In a way the antidote arrived on April 2, 2001. That was the day Ichiro Suzuki made his Major League Baseball debut with the Seattle Mariners. He was already a legend in Japan, and the rumors of his abilities and past numbers were the stuff of legend. But baseball, for all its egalitarianism, can be insular. Ichiro was a breath of fresh air. Here was a player who wasn’t just a second rate grab by a West Coast team, but was an actual star. He landed with expectations.
And he met them all. He was the reincarnation of that ghost our grandfathers spoke of in hushed tones. The speed. The arm. The glove. The bat, to all fields, in all situations. He was Joe Jackson reincarnate in the body of a Japanese man at the turn of the 21st century. And the legend grew. Those old pros once known as “baseball men” still whisper to each other about Ichiro taking BP: “I saw him hit one over the fountains in KC one day in batting practice. That guy could average 35 home runs per year if he really wanted to.” Probably ridiculous old guy talk. Probably.
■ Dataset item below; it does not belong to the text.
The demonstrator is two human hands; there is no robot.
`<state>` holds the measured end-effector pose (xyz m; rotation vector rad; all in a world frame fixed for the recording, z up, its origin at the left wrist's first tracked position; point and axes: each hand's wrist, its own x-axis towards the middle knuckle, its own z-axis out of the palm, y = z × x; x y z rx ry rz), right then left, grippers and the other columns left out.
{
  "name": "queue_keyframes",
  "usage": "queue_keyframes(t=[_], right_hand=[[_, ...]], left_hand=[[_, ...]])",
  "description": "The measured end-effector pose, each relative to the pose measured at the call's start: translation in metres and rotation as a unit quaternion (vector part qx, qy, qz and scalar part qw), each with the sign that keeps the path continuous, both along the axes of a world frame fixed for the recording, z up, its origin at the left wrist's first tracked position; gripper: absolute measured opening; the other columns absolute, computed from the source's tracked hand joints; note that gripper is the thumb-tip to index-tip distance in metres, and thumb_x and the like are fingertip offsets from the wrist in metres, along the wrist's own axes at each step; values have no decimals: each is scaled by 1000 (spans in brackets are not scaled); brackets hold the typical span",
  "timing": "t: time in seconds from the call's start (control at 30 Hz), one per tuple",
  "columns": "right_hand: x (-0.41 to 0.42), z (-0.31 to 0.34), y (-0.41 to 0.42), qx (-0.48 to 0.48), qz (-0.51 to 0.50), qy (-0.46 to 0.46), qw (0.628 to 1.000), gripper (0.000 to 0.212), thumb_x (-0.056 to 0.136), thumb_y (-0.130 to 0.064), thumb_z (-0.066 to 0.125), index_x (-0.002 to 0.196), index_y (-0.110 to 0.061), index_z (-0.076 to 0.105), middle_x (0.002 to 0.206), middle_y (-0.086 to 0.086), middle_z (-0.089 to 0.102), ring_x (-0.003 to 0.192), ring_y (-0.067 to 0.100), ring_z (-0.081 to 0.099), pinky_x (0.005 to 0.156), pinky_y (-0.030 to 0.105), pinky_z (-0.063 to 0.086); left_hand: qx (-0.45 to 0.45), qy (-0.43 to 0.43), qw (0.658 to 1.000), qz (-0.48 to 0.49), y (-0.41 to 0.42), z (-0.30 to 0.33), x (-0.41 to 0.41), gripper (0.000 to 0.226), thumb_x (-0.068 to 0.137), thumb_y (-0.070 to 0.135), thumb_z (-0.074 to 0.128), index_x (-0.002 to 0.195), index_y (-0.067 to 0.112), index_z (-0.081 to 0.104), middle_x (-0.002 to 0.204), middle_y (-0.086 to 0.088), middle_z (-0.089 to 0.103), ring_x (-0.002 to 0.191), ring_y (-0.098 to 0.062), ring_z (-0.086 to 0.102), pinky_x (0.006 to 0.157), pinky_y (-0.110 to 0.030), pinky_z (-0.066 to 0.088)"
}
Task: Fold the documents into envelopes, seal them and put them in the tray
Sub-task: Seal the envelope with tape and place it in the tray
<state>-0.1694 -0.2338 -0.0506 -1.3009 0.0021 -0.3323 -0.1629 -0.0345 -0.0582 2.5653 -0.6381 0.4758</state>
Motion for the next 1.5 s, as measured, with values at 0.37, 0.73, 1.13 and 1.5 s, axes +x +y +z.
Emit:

Ichiro was 27 when he debuted with the Mariners. As of this writing he is still playing, in Miami, sitting at 2998 hits in MLB. His career numbers sit at .314 114 742, with 350 doubles, 92 triples, with 507 stolen bases (in which he leads all active players). He is a 10-time All-Star, a 10-time Gold Glove recipient, and a first ballot Hall of Famer. Those numbers will only matter to some in the long run. But they’ll be recorded. And remembered. And one day in the future when my nephews or sons ask me about who was great back when, I might just show them this. And only the baseball men will understand.